On Tual, 58 Cambodians – many of them likely trafficked – are waiting in limbo to return home. Officials from the Cambodian Embassy in Jakarta have visited twice, said Sopheap, and promised the fishermen that they would be home by early May.

Joe Lowry, a spokesperson for the International Organization for Migration (IOM), confirmed Wednesday that embassy staff have “visited all the Cambodians [on Tual] . . . They’ve started to verify citizens and issue travel documents.”

However, the IOM recently discovered that among 210 men still left on Benjina, there are 36 Cambodians. They have yet to be paid a visit from their government.

A spokesperson at Cambodia’s Ministry of Foreign Affairs could not be reached for comment.

US-based NGO Freedom House on Wednesday presented written testimony to a congressional hearing on “Tier Rankings in the Fight Against Human Trafficking”, skewering the Cambodian government’s response to the issue, but adding that the country is taking baby steps toward tackling it.

“High levels of corruption and poor rule of law in Cambodia continue to foster a thriving environment for internal and cross-border trafficking,” wrote Freedom House president Mark Lagon.

He added, however, that while Cambodia has restructured its National Committee for Counter-Trafficking and it is “encouraging to see the government of Cambodia take more steps to address trafficking”, more pressure must be applied.

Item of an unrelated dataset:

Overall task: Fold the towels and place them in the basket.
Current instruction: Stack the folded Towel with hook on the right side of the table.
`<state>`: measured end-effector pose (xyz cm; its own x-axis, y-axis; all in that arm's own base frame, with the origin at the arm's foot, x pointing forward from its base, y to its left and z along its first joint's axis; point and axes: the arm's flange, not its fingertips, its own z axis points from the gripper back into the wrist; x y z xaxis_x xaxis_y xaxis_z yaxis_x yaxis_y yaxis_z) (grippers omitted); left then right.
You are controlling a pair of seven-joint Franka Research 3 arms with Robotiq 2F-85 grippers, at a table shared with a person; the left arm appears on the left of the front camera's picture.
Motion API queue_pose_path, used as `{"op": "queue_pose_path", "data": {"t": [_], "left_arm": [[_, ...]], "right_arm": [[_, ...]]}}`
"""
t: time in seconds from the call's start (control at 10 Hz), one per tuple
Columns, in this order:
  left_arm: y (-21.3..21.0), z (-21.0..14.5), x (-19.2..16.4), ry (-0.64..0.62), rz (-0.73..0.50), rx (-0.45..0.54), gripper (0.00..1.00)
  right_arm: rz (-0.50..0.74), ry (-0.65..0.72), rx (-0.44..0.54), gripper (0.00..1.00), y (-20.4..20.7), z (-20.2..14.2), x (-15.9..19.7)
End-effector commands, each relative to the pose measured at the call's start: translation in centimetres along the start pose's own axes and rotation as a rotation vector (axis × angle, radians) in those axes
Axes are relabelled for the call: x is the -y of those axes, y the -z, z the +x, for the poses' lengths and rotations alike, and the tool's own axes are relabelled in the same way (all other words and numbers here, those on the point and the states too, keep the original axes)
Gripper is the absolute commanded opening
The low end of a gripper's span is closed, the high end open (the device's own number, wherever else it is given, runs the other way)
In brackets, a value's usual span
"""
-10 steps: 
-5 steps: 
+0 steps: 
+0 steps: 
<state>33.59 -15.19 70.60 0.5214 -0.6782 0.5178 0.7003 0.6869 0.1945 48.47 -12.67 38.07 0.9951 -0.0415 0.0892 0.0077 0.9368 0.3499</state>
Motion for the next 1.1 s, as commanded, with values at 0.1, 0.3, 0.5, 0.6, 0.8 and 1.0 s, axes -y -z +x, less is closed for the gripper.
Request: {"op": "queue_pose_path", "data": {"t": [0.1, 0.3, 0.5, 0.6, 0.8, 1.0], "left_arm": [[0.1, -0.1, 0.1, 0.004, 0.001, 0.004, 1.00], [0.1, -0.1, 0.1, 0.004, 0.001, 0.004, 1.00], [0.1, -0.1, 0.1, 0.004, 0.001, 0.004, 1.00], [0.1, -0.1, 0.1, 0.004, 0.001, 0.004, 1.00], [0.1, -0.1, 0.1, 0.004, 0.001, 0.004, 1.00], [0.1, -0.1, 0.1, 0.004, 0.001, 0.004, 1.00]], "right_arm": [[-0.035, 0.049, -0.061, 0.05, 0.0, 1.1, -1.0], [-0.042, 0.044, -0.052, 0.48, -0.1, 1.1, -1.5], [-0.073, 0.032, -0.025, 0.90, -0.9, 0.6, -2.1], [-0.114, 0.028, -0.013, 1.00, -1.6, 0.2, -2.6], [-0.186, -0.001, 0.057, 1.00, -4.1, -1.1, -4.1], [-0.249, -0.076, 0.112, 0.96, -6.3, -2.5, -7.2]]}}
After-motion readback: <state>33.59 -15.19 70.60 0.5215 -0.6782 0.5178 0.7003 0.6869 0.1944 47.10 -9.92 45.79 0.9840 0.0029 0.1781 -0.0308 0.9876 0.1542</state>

Government spokesperson Phay Siphan dismissed Freedom House’s claims, saying he “didn’t trust them because they work for someone else”. He cited Cambodia’s reformed trafficking laws as proof that the government was trying to combat the practice.

But for those who have spent years living as virtual slaves, all they can think about is getting home.

Taing*, 27, another Cambodian from Siem Reap’s Chi Kraeng district, slaved away on a separate boat for six years.

“On the boat, I worked very hard and there was no time to relax,” he said. “For one or two months, we went to shore for a few days. But then we went back to sea for further fishing.”

“I want to go back to Cambodia . . . I want to work and help my parents,” he added, maintaining that he never planned on trying to work abroad again.

For Sopheap, his return can’t come soon enough.

“This experience has been so painful for me,” he said. “I will never go back [abroad].”

*Names of victims have been changed to protect identities.